What about Les Misérables?💔
Certainly, Les Misérables is one of the greatest stories ever told. I literally adore every version and variation of it — the book, the movies, the TV series, the musical — all of it.
Written in 1862, Les Misérables explores the concepts of justice, redemption, love, and sacrifice within the societal and cultural framework of 19th-century France. The narrative follows the lives of several different characters, most notably Jean Valjean, an ex-convict seeking redemption, and Inspector Javert, who is determined to arrest him. Through the intertwined fates of Jean Valjean and Javert, we get to dive deep into the struggles of the human spirit and the complexities of ethics and morality, as well as a powerful commentary on various historical events, such as the Battle of Waterloo or the June Rebellion of 1832. Unsurprisingly, as the title of the novel indicates, ultimately the main focus of the story is the predicament of those who are impoverished and marginalized. Several tragic figures such as Fantine — a single mother — , or Gavroche — a street boy — , remind us that life is, in fact, unjust and unfair.
🍨DataCream is a newsletter offering data-driven articles and perspectives on data, tech, AI, and ML. If you are interested in these topics subscribe here.
An interesting, but not so well -nown, fact about Les Misérables is that before being published in a single volume in 1862, parts of the novel were published in series format in the magazine Le Journal des débats from 1860 to 1862. More precisely, Hugo originally wrote the entire novel in serialized format and planned to publish it issue by issue in some magazine, but ultimately changed his mind. The practice of serializing novels was quite popular in the 19th century, allowing authors to reach a wider audience and build anticipation for the complete story, much like today’s soap operas containing dozens of episodes, storylines, and characters. Likewise, Les Misérables includes dozens of interrelated characters and plotlines.
Given the large number of characters in Les Misérables and their rather complex relationships, performing a social network analysis of the novel seems like an interesting idea to further explore.
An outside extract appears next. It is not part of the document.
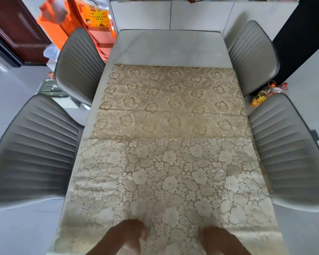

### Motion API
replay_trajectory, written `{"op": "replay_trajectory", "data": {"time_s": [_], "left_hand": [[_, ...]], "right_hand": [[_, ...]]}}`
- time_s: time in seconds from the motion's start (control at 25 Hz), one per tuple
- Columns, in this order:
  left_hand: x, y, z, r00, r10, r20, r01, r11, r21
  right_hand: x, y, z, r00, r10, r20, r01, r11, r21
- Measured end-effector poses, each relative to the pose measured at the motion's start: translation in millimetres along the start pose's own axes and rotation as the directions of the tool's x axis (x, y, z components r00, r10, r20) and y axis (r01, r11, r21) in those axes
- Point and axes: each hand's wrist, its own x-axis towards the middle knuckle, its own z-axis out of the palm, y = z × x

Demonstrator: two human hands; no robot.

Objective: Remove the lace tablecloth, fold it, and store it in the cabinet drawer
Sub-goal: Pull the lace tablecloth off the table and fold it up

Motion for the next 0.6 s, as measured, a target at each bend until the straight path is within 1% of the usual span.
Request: {"op": "replay_trajectory", "data": {"time_s": [0.04, 0.08, 0.12, 0.16, 0.2, 0.24, 0.28, 0.32, 0.4, 0.48, 0.52, 0.6], "left_hand": [[-0.1, -4.7, -10.5, 0.996, -0.013, -0.084, 0.004, 0.995, -0.101], [0.9, -10.3, -27.8, 0.978, -0.042, -0.203, 0.009, 0.986, -0.164], [3.6, -16.1, -48.8, 0.939, -0.084, -0.333, 0.017, 0.980, -0.199], [7.6, -22.1, -72.5, 0.885, -0.132, -0.446, 0.031, 0.974, -0.226], [14.1, -28.2, -99.1, 0.827, -0.175, -0.534, 0.049, 0.969, -0.242], [21.8, -34.4, -125.0, 0.782, -0.209, -0.587, 0.071, 0.966, -0.248], [31.6, -40.6, -148.6, 0.744, -0.228, -0.627, 0.101, 0.967, -0.232], [41.8, -47.0, -168.8, 0.718, -0.239, -0.654, 0.145, 0.970, -0.195], [59.2, -61.6, -195.9, 0.679, -0.224, -0.699, 0.229, 0.969, -0.087], [74.5, -78.6, -209.6, 0.660, -0.215, -0.720, 0.271, 0.962, -0.039], [78.5, -86.2, -212.4, 0.653, -0.211, -0.727, 0.282, 0.959, -0.025], [80.6, -96.8, -215.7, 0.648, -0.179, -0.740, 0.285, 0.958, 0.017]], "right_hand": [[-2.0, 3.5, -13.7, 0.999, -0.031, -0.017, 0.031, 0.999, 0.034], [-4.3, 9.1, -31.5, 0.992, -0.038, -0.120, 0.049, 0.994, 0.096], [-5.8, 16.1, -52.9, 0.963, 0.000, -0.269, 0.050, 0.983, 0.179], [-4.4, 24.1, -76.8, 0.901, 0.070, -0.428, 0.045, 0.967, 0.252], [-0.3, 32.2, -102.4, 0.819, 0.133, -0.558, 0.047, 0.954, 0.297], [7.8, 40.6, -126.5, 0.738, 0.179, -0.650, 0.050, 0.947, 0.318], [18.8, 48.4, -148.0, 0.672, 0.210, -0.711, 0.046, 0.945, 0.323], [30.3, 55.2, -165.9, 0.630, 0.222, -0.744, 0.033, 0.950, 0.312], [49.9, 66.2, -188.6, 0.623, 0.235, -0.746, -0.048, 0.964, 0.263], [69.5, 78.1, -200.2, 0.653, 0.240, -0.718, -0.108, 0.968, 0.226], [75.8, 84.4, -203.4, 0.676, 0.236, -0.698, -0.100, 0.968, 0.230], [81.3, 95.7, -208.7, 0.713, 0.213, -0.668, -0.033, 0.962, 0.271]]}}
What about Social Network Analysis?🔗
Social Network Analysis (SNA) is a methodological approach used to study the relationships and structures that occur within a social network, utilizing networks and graph theory. A core concept of SNA is that various individuals that are included in a social group , are referred to as nodes, and the relationships among them are referred to as edges. This framework allows us to visualize and analyze how individuals interact within a social network, providing insights into its dynamics.
In particular, some basic SNA concepts that I will utilize throughout this post are the following:
- Nodes: A node represents an individual within a social network, as for instance a character in a novel.
- Edges: An edge represents the relationship between two nodes within a social network.
- Degree Centrality: A measure for the number of direct connections of a node within the network. A node with high degree centrality is considered influential because it interacts with many other nodes.
- Betweenness Centrality: A measure for how often a node acts as a bridge along the shortest path between two other nodes. Nodes with high betweenness centrality can control the flow of information and resources within the network.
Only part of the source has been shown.